Yeah, but you know, they are dragging out the atrocity porn.
You know, they're dragging out the Gaddafi gave Viagra to a soldier stories.
And you'll see more of it.
It'll get more and more salacious about Venezuela.
You know, the stories that people are forced to eat zoo animals and things.
I don't buy any of that.
I think it's all lies.
And whereas I don't think people are doing super well there.
I don't believe the stories that they're over there eating dirt and eating grass because that's supposed to get Americans ginned up for a regime change.
And if you've, I know you're not on Twitter, Scott, but if you look on Twitter, you would not believe the proliferation of bots out there going on about, hey, I'm in Venezuela.
Let me tell you where we are.
You know, we're eating dirt.
We've got to please America come save us.
I don't buy it.
I think it's all propaganda.
And the other thing that's quite annoying is sadly a lot of libertarians do this.
Hey, I'm all for this regime change.
We've got to get the socialists out.
I just don't want the U.S. involved, but I'm sure it's cheering it on.
And I said, well, what are you talking about?
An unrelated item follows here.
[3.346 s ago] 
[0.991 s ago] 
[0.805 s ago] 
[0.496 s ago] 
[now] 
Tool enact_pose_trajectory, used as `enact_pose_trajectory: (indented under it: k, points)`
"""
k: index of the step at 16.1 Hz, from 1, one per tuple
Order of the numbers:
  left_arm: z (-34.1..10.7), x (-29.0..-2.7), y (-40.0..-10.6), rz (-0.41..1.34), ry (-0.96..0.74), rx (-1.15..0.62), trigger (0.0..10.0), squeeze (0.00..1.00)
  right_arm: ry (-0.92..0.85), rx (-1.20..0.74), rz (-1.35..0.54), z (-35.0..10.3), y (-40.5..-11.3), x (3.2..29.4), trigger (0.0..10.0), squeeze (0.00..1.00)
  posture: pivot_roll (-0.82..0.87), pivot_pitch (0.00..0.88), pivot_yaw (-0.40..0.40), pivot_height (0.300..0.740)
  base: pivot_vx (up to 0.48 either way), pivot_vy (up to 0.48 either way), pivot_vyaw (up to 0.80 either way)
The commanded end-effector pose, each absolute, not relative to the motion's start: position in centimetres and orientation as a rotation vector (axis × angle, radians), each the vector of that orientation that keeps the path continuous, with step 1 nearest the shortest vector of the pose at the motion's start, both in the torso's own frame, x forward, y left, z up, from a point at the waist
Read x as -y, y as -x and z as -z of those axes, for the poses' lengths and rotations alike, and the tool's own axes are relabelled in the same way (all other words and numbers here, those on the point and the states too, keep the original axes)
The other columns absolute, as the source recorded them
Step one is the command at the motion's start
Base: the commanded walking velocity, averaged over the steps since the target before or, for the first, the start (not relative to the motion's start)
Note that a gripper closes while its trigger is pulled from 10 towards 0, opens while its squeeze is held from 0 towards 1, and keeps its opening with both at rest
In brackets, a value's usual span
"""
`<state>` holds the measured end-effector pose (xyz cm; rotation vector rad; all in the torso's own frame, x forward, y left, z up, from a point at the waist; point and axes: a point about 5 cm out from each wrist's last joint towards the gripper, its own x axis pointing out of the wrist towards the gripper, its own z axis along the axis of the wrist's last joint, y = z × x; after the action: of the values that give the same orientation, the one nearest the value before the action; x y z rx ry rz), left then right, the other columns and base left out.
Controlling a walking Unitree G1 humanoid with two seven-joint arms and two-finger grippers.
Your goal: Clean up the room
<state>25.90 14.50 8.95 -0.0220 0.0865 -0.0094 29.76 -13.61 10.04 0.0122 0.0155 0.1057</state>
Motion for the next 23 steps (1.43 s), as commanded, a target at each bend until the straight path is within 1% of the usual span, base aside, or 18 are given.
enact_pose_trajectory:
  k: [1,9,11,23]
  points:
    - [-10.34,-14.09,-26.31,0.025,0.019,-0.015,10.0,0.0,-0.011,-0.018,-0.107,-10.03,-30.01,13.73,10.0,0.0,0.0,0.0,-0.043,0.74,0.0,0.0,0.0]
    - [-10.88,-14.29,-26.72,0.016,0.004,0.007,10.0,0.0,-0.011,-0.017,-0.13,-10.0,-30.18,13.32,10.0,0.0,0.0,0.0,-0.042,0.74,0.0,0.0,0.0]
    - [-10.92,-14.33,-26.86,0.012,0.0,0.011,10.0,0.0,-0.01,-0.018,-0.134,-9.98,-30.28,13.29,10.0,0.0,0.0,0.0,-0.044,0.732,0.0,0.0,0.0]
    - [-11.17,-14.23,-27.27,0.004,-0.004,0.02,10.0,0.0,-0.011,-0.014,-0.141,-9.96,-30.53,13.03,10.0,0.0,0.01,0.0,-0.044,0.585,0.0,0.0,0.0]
The U.S. has been involved for 20 years.
This is not a spontaneous uprising.
This is something that the CIA has been planning.
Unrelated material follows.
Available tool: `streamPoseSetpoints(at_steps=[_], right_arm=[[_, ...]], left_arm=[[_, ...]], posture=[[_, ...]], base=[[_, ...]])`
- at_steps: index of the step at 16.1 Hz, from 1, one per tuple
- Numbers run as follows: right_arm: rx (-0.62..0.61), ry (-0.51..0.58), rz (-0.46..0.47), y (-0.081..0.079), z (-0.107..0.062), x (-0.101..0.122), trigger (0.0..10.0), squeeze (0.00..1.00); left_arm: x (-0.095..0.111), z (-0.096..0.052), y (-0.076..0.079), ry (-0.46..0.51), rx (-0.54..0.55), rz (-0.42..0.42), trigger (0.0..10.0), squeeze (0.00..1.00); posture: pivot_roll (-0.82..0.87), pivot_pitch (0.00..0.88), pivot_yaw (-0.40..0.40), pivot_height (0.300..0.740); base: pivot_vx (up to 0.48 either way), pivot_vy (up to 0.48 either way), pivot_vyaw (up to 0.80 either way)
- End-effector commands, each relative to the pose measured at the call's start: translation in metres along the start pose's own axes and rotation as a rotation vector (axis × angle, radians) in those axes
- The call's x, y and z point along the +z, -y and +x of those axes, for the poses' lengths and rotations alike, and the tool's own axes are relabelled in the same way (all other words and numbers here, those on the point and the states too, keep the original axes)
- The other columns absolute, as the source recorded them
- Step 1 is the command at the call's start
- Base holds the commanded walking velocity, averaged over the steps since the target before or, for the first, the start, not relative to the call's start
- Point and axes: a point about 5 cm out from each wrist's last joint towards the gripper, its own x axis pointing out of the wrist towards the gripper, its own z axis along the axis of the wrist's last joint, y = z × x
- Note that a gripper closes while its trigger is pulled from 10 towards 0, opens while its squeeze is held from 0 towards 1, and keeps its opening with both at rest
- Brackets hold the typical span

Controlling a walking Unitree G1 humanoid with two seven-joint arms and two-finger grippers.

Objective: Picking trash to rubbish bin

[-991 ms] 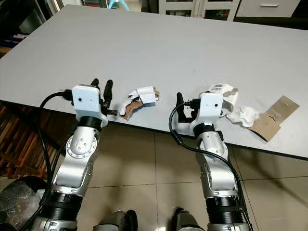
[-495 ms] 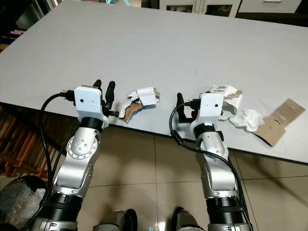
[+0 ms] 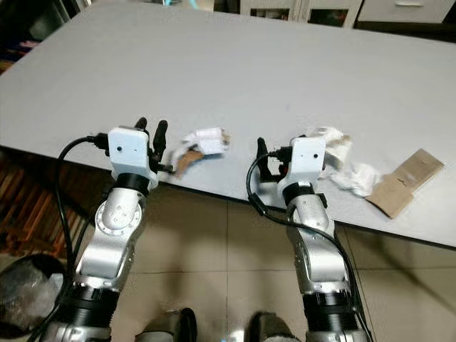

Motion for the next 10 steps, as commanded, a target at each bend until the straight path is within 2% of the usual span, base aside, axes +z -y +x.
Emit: streamPoseSetpoints(at_steps=[1, 10], right_arm=[[-0.003, -0.005, 0.003, 0.0016, -0.0008, -0.0002, 10.0, 0.00], [0.001, -0.013, 0.002, 0.0016, -0.0014, -0.0013, 10.0, 0.00]], left_arm=[[-0.0021, -0.0006, 0.0016, -0.012, -0.007, 0.001, 10.0, 0.00], [-0.0038, -0.0013, -0.0004, -0.023, 0.000, -0.003, 10.0, 0.00]], posture=[[-0.05, 0.189, 0.019, 0.740], [-0.05, 0.198, 0.016, 0.740]], base=[[0.000, 0.000, 0.00], [0.000, 0.000, 0.00]])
And in the Trump administration, I guess you give him credit, Pompeo was open.
We are planning to overthrow the Venezuelan government.
You know, this is not something that happened out of the blue.
The people showed up one day and said, you know what?
This economy sucks.
I want to overthrow the government.
This has been long planning.
There's plenty of evidence.
2016, the U.S. was clearly behind an attempted coup.
The U.S. is clearly bankrolling this coup.
The administration announced 200 million bucks are going to go to these guys.
They're clearly, clearly funding it, clearly bankrolling it.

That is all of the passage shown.